__Requirement__
When the line with "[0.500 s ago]" appears below, start repeating lines exactly, and keep going through the line with "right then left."; add nothing outside that span.

__Dataset section__
○ ○ ○ ○
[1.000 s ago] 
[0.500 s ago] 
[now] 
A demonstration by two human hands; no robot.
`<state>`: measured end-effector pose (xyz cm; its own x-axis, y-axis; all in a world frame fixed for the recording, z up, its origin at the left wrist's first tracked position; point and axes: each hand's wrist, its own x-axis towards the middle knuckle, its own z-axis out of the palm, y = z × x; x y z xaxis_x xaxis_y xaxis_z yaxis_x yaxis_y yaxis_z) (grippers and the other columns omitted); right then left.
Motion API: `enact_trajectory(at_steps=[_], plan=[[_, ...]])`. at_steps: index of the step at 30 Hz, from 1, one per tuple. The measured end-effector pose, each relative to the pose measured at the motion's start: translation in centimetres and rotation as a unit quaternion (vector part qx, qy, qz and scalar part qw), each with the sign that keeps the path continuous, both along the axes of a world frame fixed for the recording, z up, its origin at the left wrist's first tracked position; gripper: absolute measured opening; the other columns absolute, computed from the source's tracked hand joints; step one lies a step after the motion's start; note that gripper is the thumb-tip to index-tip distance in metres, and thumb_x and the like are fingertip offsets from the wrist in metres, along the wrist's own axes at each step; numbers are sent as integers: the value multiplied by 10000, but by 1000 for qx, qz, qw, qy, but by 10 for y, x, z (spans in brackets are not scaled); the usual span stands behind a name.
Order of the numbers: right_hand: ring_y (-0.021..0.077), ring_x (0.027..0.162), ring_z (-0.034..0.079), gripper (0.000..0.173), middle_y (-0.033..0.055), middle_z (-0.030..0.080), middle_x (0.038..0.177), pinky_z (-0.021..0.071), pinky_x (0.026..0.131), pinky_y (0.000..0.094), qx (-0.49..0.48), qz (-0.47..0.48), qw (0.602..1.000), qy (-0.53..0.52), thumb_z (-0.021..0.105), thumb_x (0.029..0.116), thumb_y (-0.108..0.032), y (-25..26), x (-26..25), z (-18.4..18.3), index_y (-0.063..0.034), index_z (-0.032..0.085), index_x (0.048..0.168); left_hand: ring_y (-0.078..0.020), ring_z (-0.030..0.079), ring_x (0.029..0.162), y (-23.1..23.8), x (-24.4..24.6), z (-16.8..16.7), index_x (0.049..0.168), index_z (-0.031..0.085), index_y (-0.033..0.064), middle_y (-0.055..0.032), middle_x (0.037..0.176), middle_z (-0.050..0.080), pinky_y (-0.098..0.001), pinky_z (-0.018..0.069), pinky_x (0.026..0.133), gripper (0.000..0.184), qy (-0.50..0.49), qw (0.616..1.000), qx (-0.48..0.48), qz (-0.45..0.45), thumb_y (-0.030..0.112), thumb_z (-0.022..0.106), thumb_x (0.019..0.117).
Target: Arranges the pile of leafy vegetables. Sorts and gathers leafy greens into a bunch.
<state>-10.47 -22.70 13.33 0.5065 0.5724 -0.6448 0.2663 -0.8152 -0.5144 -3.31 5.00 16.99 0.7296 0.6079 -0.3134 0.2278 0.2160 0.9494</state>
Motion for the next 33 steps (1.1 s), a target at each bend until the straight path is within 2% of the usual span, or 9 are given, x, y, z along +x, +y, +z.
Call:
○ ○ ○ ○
__Completed task__
[0.500 s ago] 
[now] 
A demonstration by two human hands; no robot.
`<state>`: measured end-effector pose (xyz cm; its own x-axis, y-axis; all in a world frame fixed for the recording, z up, its origin at the left wrist's first tracked position; point and axes: each hand's wrist, its own x-axis towards the middle knuckle, its own z-axis out of the palm, y = z × x; x y z xaxis_x xaxis_y xaxis_z yaxis_x yaxis_y yaxis_z) (grippers and the other columns omitted); right then left.

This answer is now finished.